The Role of Childhood in Swift's Waterland

Elora Lee Raymond '99, English 27 (1997)

In Waterland, childhood is not a time of innocence or ignorance, as it is in Aké and The Slave Girl. Rather, Swift draws on Freud's ideas of storytelling and personal history to demonstrate the importance of history.

In Freudian psychoanalysis, storytelling is a way to give the present meaning, to make sense of life. In Waterland Tom Crick must reveal the traumas of his childhood in order to make sense of his present life, and it is after revealing a tale of ultimate childhood trauma- the end of an incestuous relationship between father and daughter, that Swift ends the novel.

Swift refers to Freudian theories throughout his text. He begins his book with the quote "don't forget, whatever you learn about people, however bad they turn out, each one of them has a heart, and each one of them was once a tiny baby sucking his mother's milk." (p. 1) He describes George and Alfred Atkinson as suffering from "the classic symptoms of Mother fixation, not to say the Oedipal Symptom". (p. 88) The vagina, specifically "Mary Metcalf, later Mrs. Crick's" vagina, is described as a "miniature model of reality" (42). This treatment of female body parts and traditional roles of woman as crucial to a persons psychological development is a concept taken from Freudian psychoanalysis. In Waterland, troubling female sexuality is the mystery to be unveiled. Mary, the center of sexual discovery, male desire, and the murder of Freddie, is at the heart of the detective story. These themes echo Freud's case histories, and essays by attempting to both understand and define female sexuality, as well as establish it as mysterious and unknowable. The female characters; Helen Atkinson, Sarah Atkinson, Mary Metcalf, are reminiscent of the women in Freud's case histories. Their symptoms and maladies, shock, going mute, deaf and blind, the need to tell stories, madness caused by inability to have a child, father-daughter incest, are the same characters and female maladies found in Freud's case histories.

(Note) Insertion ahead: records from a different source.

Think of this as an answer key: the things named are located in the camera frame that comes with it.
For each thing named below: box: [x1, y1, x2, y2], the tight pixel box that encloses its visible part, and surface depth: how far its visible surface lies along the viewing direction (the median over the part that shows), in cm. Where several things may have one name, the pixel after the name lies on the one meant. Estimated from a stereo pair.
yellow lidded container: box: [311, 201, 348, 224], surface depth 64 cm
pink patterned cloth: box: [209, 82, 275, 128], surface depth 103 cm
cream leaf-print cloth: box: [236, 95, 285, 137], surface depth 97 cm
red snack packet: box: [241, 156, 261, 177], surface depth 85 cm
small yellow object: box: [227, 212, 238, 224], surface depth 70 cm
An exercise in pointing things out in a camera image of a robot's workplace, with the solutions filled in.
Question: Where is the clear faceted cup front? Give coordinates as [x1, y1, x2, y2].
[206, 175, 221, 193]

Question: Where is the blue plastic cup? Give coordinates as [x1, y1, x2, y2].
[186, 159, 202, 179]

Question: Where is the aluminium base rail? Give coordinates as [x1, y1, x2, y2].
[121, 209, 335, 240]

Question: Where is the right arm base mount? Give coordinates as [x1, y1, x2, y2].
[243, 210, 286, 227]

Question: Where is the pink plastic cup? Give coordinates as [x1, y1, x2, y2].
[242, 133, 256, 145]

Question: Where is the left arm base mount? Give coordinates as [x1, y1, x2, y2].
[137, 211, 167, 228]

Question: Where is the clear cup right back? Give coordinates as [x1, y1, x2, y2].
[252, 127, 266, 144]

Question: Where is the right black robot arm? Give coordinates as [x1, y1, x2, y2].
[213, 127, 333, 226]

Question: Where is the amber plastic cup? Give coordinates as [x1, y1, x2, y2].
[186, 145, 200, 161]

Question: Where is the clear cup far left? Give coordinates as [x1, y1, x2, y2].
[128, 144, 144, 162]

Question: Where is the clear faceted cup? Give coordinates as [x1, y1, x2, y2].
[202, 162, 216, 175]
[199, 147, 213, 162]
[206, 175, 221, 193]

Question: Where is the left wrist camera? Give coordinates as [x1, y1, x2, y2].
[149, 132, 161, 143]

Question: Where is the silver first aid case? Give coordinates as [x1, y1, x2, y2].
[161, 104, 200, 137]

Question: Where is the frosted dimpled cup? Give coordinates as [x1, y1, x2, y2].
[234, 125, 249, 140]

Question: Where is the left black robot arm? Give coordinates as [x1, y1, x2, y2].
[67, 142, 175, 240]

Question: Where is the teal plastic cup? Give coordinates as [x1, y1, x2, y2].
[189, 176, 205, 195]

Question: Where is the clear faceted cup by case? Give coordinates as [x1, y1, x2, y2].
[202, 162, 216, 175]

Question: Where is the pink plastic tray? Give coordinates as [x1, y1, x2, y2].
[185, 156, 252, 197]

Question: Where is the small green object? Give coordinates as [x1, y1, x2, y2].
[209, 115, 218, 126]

This is not to say that Swift endorses Freud's theories of sexuality. Rather, Swift seems to refer to Freud to make use of Freud's relation to storytelling. Freud used storytelling in order to give meaning to a current event. For Freud, curing meant making meaning of a patients illness, and meaning was attached to the patient's past. Hysteria, madness, did not exist only in the 'here and now'. Rather they were symptoms or signs of a childhood event. Swift draws on Freud to establish history as the signified, the referent, of today's problems and events. Referring to Freud is a powerful way of demonstrating why we cannot just face the 'here and now', and why that theory inspires terror, the fear of chaos and the threat of non-meaning in Tom Crick. According to Freud, the past is necessary to make meaning of the present. By analyzing his own past, Crick is able to show Price that history is relevant. It is though this metaphor, or through this particular connection, that he shows how history makes meaning of his life, and why he needs history and the past.